Bruxelles, un contre-exemple?
La capitale, souvent critiquée pour sa circulation chaotique, surprend. En 2023, Bruxelles a enregistré 3.773 accidents, 3.614 blessés légers, 153 graves et 6 morts. Un résultat perfectible, certes, mais la mortalité a chuté de 70% depuis 2020. En moyenne, dix accidents surviennent chaque jour en région bruxelloise, majoritairement légers.

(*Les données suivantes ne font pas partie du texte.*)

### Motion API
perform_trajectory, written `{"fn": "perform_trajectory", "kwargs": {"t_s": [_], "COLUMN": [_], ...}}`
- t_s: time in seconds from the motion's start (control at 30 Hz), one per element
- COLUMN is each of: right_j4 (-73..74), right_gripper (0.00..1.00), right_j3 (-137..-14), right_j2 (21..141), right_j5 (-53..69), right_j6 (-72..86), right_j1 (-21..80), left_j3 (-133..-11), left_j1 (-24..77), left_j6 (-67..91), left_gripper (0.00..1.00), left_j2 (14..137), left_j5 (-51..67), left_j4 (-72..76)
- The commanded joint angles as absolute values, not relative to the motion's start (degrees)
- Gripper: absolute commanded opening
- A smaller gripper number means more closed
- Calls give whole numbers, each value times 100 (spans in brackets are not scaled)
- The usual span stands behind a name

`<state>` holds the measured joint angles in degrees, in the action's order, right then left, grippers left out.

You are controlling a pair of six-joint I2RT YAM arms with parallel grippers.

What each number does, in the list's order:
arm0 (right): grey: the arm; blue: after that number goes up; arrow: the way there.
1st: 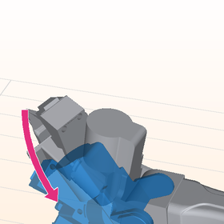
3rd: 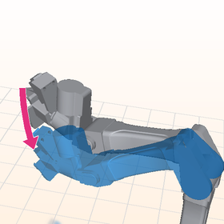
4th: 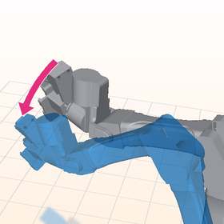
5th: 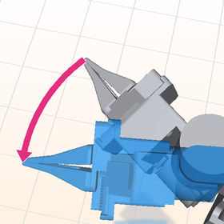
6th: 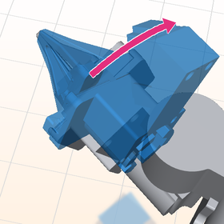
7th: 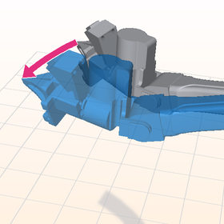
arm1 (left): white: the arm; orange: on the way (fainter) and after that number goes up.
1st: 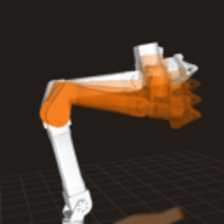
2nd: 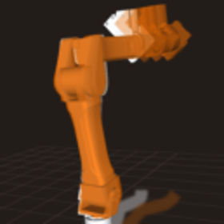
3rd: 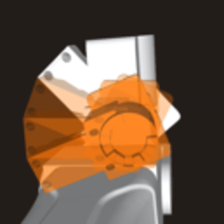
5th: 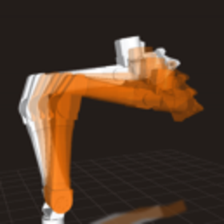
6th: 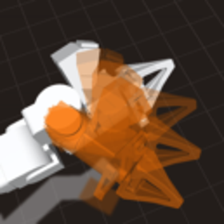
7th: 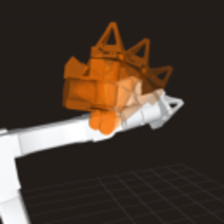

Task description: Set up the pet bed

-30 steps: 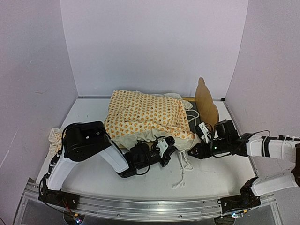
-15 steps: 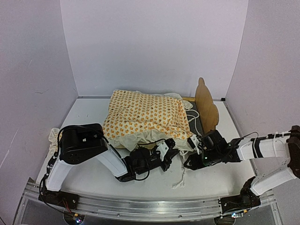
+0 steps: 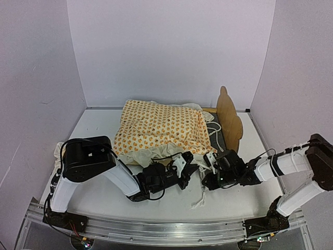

Les cyclistes, piétons et utilisateurs de trottinettes représentent à eux seuls 54% des blessés.
L’Observatoire Good Move le rappelle: «L’objectif affiché est d’atteindre zéro tué et zéro blessé grave d’ici 2030.»
Particularités européennes
- France: champions des insultes, 68% des conducteurs reconnaissent insulter régulièrement d’autres automobilistes.
- Grèce: feux rouges optionnels, 72% avouent franchir un feu orange ou rouge.
- Pologne: tempérament explosif, 36% sont déjà sortis de leur voiture pour «s’expliquer».
- Portugal: alcool quotidien, ceinture rare, 40% boivent avant de conduire, seulement 6% portent la ceinture en ville.
- Italie: pas vu, pas pris, moins de 1% déclarent avoir subi un alcootest.
- Suède: exemplaires ou presque, 74% portent la ceinture, 80% se sentent mal à l’aise sans.